California Court of Appeals, First District, Fourth Division

March 4, 2014

LARISA BERGERON, Plaintiff and Appellant,
v.
ROBERT BOYD, Defendant and Respondent.

Filed Ordered Date 2/6/14

Alameda County Super. Ct. No. RG12615764 Hon. Dennis Hayashi

Counsel for Appellant: Law Office of Paul Kleven, Paul Kleven

Counsel for Respondent: Supple & Canvel, Rick Canvel, Robert D. Sanford

ORDER MODIFYING OPINION AND DENYING REHEARING

THE COURT:

It is ordered that the opinion filed herein on February 4, 2014, be modified as follows:

On page 3, line 5 of footnote 2, the words “legally cognizable” are to be inserted between the words “No” and “request” so that the sentence reads:

No legally cognizable request has been made in this court to take judicial notice of all “pleadings and papers” comprising the trial court file in the underlying family law action, and no copies of those documents, except as noted above, have been submitted by the parties.

On page 3, line 9 of footnote 2, after the sentence ending “have been submitted by the parties, ” add the following sentence:

(See Cal. Rules of Court, rule 8.128 [use of superior court file in lieu of clerk’s transcript].)
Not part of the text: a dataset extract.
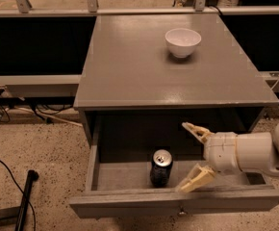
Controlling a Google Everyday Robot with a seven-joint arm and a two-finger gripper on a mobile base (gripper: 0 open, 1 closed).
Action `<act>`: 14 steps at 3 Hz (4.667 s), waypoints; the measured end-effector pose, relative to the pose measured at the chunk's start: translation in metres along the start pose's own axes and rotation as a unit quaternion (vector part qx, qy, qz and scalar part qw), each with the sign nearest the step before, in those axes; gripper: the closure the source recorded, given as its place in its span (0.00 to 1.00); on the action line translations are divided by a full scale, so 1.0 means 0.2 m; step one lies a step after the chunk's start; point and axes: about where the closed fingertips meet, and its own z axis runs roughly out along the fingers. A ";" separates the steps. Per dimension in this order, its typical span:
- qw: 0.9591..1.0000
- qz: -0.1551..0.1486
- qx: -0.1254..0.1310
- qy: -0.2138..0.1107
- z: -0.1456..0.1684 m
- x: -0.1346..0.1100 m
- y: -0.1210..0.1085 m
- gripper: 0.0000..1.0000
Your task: Pick pepsi can from top drawer and place on counter
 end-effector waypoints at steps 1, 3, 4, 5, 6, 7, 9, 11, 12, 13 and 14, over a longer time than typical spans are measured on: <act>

There is no change in the judgment. Appellant’s petition for rehearing is denied.

RUVOLO, P. J.

I.

Introduction

Embroiled in protracted, acrimonious child custody proceedings with her former spouse, Larisa Bergeron (appellant) sued psychologist and family court child custody evaluator Robert Boyd, Ph.D. (respondent) for breach of contract, negligence, and intentional infliction of emotional distress. The acts complained of included the issuance of an interim custody order that restricted appellant’s access to her children.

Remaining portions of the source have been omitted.